I want to be a girl and have Clay’s life (except for the whole interested in girls thing). I would love to work in a 24-hour bookstore that is creepy and sort of out-of-this-world awesome. I wouldn’t mind the prior experience as a computer programmer. And visiting Google’s campus = cool, but it’d be better if it was Apple.
And that’s without talking about Clay’s adventure itself, which is the subject of the book.
Maybe it takes a certain kind of geek to understand this book. Sort of a cross-breed between a RP-ing geek, a computer geek, and a book geek mix. Am I the only one in the room who hits two or more of those categories? Anybody 3 for 3? (smile)
I thought maybe so.
This is such a peculiar book. It’s hard to pull off first-person and Sloan does it well I think. I like the consistent internal monologue of Clay’s that just sits there, no quotation marks, italics or underlines. This is Clay’s book — maybe even the logbook that he uses to keep tabs on the customers at Mr. Penumbra’s bookstore.

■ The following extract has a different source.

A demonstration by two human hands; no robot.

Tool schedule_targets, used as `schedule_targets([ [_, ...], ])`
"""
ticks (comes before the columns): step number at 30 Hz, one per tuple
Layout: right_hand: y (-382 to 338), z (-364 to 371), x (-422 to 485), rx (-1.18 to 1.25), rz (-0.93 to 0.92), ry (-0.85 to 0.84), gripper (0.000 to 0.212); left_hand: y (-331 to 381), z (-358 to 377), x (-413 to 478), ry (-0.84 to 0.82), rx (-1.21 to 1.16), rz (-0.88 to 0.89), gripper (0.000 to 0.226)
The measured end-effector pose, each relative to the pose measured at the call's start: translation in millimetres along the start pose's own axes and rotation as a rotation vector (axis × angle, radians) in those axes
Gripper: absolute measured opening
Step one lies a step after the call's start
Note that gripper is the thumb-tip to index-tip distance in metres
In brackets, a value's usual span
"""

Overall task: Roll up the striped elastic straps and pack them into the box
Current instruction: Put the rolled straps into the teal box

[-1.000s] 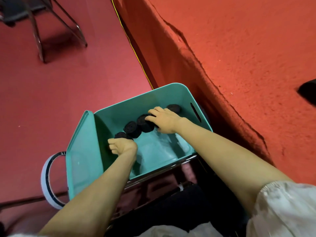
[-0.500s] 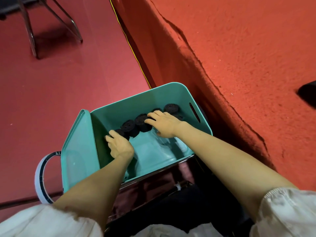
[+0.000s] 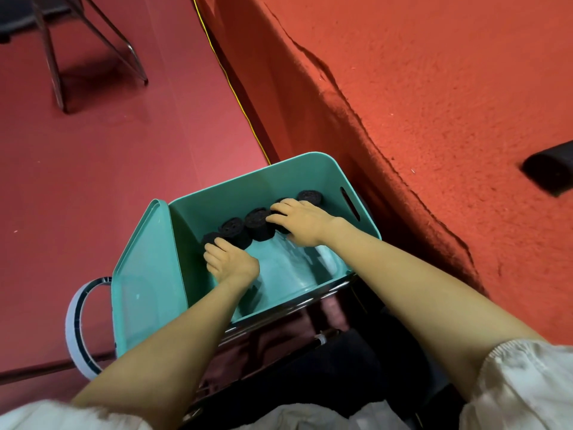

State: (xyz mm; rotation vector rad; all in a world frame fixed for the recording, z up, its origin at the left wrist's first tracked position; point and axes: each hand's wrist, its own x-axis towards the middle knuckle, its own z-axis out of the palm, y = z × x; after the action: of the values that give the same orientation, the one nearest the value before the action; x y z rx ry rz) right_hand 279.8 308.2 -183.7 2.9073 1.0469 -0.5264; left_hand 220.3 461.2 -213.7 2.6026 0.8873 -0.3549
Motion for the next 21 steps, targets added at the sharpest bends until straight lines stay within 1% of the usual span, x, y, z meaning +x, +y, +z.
schedule_targets([
  [3,7,-10,-13,0.035,0.047,0.047,0.052,8,-12,-8,-0.057,-0.129,-0.06,0.074],
  [4,9,-14,-19,0.057,0.072,0.064,0.049,10,-17,-10,-0.067,-0.155,-0.046,0.072],
  [6,11,-25,-34,0.125,0.122,0.11,0.045,13,-25,-16,-0.078,-0.194,0.058,0.067],
  [8,13,-38,-54,0.238,0.178,0.179,0.041,18,-34,-26,-0.071,-0.232,0.253,0.054],
  [10,16,-51,-81,0.326,0.229,0.293,0.038,28,-46,-37,-0.036,-0.274,0.515,0.041],
  [12,17,-62,-115,0.378,0.27,0.437,0.035,43,-60,-52,0.028,-0.31,0.797,0.034],
  [13,18,-67,-132,0.397,0.282,0.505,0.033,52,-67,-61,0.05,-0.32,0.907,0.033],
  [15,20,-74,-167,0.396,0.307,0.602,0.03,71,-78,-78,0.061,-0.321,1.056,0.032],
  [17,25,-76,-198,0.35,0.363,0.658,0.028,90,-83,-96,0.059,-0.327,1.165,0.031],
  [21,42,-70,-253,0.283,0.57,0.728,0.028,132,-82,-132,-0.005,-0.356,1.358,0.028],
])
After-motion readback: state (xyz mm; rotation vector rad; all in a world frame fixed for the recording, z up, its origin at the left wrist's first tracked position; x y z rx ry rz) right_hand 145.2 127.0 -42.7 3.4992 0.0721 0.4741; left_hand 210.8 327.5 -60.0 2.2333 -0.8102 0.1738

Mr. Penumbra is an interesting character. I’m a little disappointed that he’s only human. I wanted him to be some kind of large dwarf or fantastical figure with the key to ultimate knowledge. Something like that. I’d love to spend a day walking around with him though, maybe check out the street cars of SF and hit up some ethnic food place.

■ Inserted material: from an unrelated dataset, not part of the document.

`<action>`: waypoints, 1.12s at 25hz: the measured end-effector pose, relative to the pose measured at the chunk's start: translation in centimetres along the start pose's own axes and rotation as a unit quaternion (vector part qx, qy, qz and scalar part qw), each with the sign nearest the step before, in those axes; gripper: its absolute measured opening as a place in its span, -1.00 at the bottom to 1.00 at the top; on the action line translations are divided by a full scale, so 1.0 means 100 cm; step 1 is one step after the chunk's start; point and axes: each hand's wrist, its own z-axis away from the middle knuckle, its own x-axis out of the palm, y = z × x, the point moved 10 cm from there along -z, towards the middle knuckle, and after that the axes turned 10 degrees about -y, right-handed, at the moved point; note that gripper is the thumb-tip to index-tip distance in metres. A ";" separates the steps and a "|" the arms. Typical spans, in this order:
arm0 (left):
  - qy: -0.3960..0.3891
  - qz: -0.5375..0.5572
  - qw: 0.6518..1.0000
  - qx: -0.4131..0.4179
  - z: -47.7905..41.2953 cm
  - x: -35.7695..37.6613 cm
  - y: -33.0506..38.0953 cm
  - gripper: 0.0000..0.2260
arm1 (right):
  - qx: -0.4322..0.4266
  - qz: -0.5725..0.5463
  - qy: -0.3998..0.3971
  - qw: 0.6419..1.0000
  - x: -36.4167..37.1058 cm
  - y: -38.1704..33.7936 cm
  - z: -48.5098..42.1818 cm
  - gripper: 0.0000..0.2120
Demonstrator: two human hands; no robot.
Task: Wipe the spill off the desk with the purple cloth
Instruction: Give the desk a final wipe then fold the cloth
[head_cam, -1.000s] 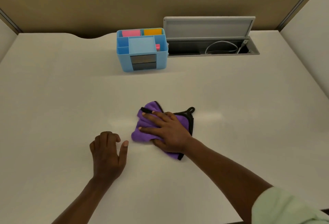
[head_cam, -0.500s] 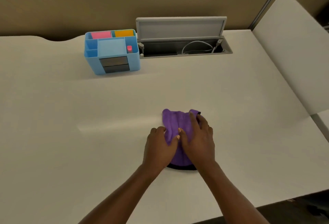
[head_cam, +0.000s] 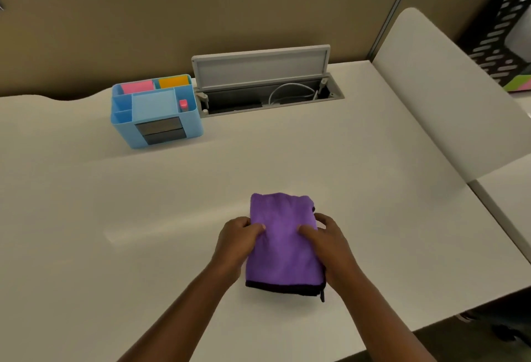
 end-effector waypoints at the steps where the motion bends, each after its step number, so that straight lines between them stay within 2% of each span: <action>1: -0.023 0.032 0.999 -0.001 0.002 0.004 0.003 -0.83 | 0.017 -0.068 -0.020 0.997 -0.005 0.006 0.002 -0.52; 3: -0.051 0.049 0.997 0.014 0.005 0.018 0.014 -0.90 | 0.019 -0.160 -0.048 0.986 -0.020 0.008 0.005 -0.53; 4: -0.054 0.054 0.997 0.028 0.007 0.025 0.020 -0.85 | 0.010 -0.181 -0.055 0.982 -0.027 0.006 0.007 -0.49; 7: -0.063 0.037 0.992 0.099 0.007 0.059 0.054 -0.58 | -0.051 -0.166 -0.067 0.982 -0.064 -0.020 0.009 -0.49; 11: -0.107 -0.001 0.980 0.170 -0.014 0.121 0.116 -0.57 | -0.112 -0.142 -0.079 0.980 -0.133 -0.072 -0.013 -0.66; 14: -0.121 -0.031 0.969 0.212 -0.044 0.163 0.168 -0.60 | -0.137 -0.067 -0.039 0.987 -0.191 -0.117 -0.049 -0.70; 18: -0.106 -0.110 0.959 0.238 -0.090 0.215 0.219 -0.40 | -0.157 0.033 0.036 0.986 -0.246 -0.166 -0.096 -0.65; 20: -0.075 -0.169 0.951 0.248 -0.114 0.235 0.231 -0.37 | -0.155 0.056 0.063 0.984 -0.265 -0.170 -0.120 -0.66; 22: -0.042 -0.274 0.927 0.253 -0.133 0.251 0.232 -0.37 | -0.158 0.107 0.084 0.978 -0.279 -0.167 -0.141 -0.67; 23: -0.020 -0.349 0.902 0.252 -0.141 0.257 0.229 -0.36 | -0.157 0.179 0.092 0.967 -0.283 -0.164 -0.152 -0.67; 24: 0.005 -0.430 0.866 0.254 -0.148 0.264 0.224 -0.35 | -0.140 0.309 0.101 0.935 -0.283 -0.158 -0.165 -0.65; 25: 0.023 -0.497 0.828 0.257 -0.153 0.269 0.217 -0.33 | -0.109 0.460 0.124 0.873 -0.286 -0.148 -0.179 -0.59; 26: 0.035 -0.545 0.796 0.263 -0.158 0.274 0.210 -0.30 | -0.093 0.564 0.143 0.808 -0.287 -0.140 -0.187 -0.49; 27: 0.043 -0.571 0.772 0.275 -0.162 0.277 0.202 -0.28 | -0.092 0.613 0.147 0.771 -0.285 -0.132 -0.191 -0.42; 28: 0.046 -0.582 0.760 0.286 -0.164 0.280 0.195 -0.26 | -0.104 0.632 0.147 0.753 -0.283 -0.125 -0.192 -0.38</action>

And the library!!!! Oh my gosh! You have to read it to understand.
Mr. Penumbra’s 24-hour Bookstore was an absolute surprise. Probably my favorite aspect about this book is the combination of Clay and his friends and their roles in this “quest” which are comparable to D&D characters. I understood some of Clay’s emotions and frustrations, although I wish I was smart at the Kat-level smart. I’m still trying to decide if I’d get my head frozen like Mr. Disney, another Missouri native. Still not sure.

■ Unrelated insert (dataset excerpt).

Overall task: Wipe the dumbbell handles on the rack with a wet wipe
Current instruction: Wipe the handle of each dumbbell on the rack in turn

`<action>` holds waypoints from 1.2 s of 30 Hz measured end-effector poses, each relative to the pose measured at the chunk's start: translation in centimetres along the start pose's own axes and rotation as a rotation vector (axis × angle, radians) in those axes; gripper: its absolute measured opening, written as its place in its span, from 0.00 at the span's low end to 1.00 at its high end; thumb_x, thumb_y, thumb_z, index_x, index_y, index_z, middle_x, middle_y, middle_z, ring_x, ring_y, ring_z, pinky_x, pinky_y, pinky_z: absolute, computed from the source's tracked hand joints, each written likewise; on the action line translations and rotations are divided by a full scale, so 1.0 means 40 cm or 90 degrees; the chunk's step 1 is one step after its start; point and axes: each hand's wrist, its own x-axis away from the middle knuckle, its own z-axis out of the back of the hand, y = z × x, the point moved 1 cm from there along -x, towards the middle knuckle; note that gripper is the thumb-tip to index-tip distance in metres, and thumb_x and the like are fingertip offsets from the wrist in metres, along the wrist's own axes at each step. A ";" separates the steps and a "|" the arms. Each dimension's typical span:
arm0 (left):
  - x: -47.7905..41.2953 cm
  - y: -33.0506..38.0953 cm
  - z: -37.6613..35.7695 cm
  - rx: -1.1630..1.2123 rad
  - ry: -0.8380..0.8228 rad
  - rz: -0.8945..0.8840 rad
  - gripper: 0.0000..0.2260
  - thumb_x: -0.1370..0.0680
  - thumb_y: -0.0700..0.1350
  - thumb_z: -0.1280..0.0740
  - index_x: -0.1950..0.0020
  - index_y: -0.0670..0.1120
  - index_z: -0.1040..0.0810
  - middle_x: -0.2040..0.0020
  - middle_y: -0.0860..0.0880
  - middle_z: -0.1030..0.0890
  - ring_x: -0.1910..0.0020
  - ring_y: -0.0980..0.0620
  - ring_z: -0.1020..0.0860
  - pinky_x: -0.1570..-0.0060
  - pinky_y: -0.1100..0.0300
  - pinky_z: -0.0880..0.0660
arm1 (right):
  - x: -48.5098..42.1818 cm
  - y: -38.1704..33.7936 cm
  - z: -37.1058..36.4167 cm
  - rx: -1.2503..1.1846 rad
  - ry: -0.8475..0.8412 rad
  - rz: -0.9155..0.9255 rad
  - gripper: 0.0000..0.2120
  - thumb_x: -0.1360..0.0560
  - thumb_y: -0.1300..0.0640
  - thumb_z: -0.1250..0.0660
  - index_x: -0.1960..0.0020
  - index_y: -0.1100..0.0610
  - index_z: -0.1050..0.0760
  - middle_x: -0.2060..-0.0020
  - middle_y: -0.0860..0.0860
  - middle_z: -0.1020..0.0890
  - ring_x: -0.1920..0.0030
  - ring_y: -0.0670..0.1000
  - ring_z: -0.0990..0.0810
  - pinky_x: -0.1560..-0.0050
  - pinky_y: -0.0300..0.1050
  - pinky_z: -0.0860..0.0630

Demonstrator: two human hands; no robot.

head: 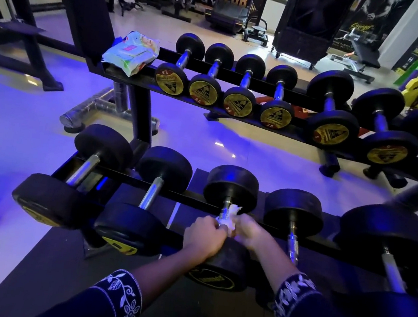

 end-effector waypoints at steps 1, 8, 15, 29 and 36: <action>0.000 0.001 0.000 0.002 -0.007 -0.004 0.16 0.24 0.56 0.39 0.54 0.44 0.20 0.51 0.44 0.18 0.49 0.42 0.21 0.50 0.53 0.26 | 0.008 0.010 0.009 0.055 0.020 -0.006 0.16 0.22 0.67 0.48 0.65 0.61 0.28 0.78 0.51 0.24 0.78 0.46 0.26 0.73 0.36 0.30; 0.038 -0.051 0.049 -0.080 -0.002 -0.379 0.20 0.25 0.60 0.44 0.43 0.51 0.22 0.46 0.49 0.19 0.45 0.47 0.22 0.51 0.53 0.26 | 0.012 -0.001 -0.019 0.220 0.153 0.058 0.14 0.31 0.74 0.31 0.70 0.59 0.28 0.79 0.50 0.26 0.81 0.43 0.28 0.78 0.35 0.30; 0.062 -0.099 0.029 -0.214 -0.063 -0.502 0.46 0.35 0.74 0.34 0.23 0.53 0.42 0.32 0.53 0.34 0.37 0.53 0.36 0.37 0.53 0.37 | 0.011 0.002 0.005 0.165 0.095 0.022 0.14 0.30 0.67 0.28 0.68 0.61 0.31 0.85 0.49 0.33 0.85 0.42 0.36 0.80 0.32 0.35; 0.039 -0.181 0.117 0.107 -0.048 -0.352 0.28 0.31 0.73 0.36 0.44 0.51 0.29 0.50 0.57 0.25 0.50 0.60 0.25 0.49 0.59 0.27 | -0.005 -0.016 -0.123 0.367 0.240 0.085 0.22 0.44 0.50 0.18 0.59 0.59 0.23 0.63 0.51 0.20 0.60 0.49 0.20 0.66 0.39 0.26; 0.008 -0.128 0.136 -0.128 -0.022 -0.334 0.24 0.24 0.61 0.56 0.45 0.49 0.27 0.50 0.45 0.18 0.46 0.44 0.22 0.34 0.48 0.35 | -0.009 -0.008 -0.122 0.242 0.252 0.077 0.18 0.39 0.54 0.19 0.66 0.58 0.29 0.73 0.52 0.26 0.80 0.45 0.29 0.83 0.31 0.38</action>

I spent a little bit of time exploring Sloan’s website this week. Check out the original short story this was based on.
There are illustrations.
Illustrations are awesome.
But read the book first — the short story has spoilers!
Let me know what you think. I’m off to my next fantasy adventure with a grad student armed with only a paperback copy of Pride and Prejudice.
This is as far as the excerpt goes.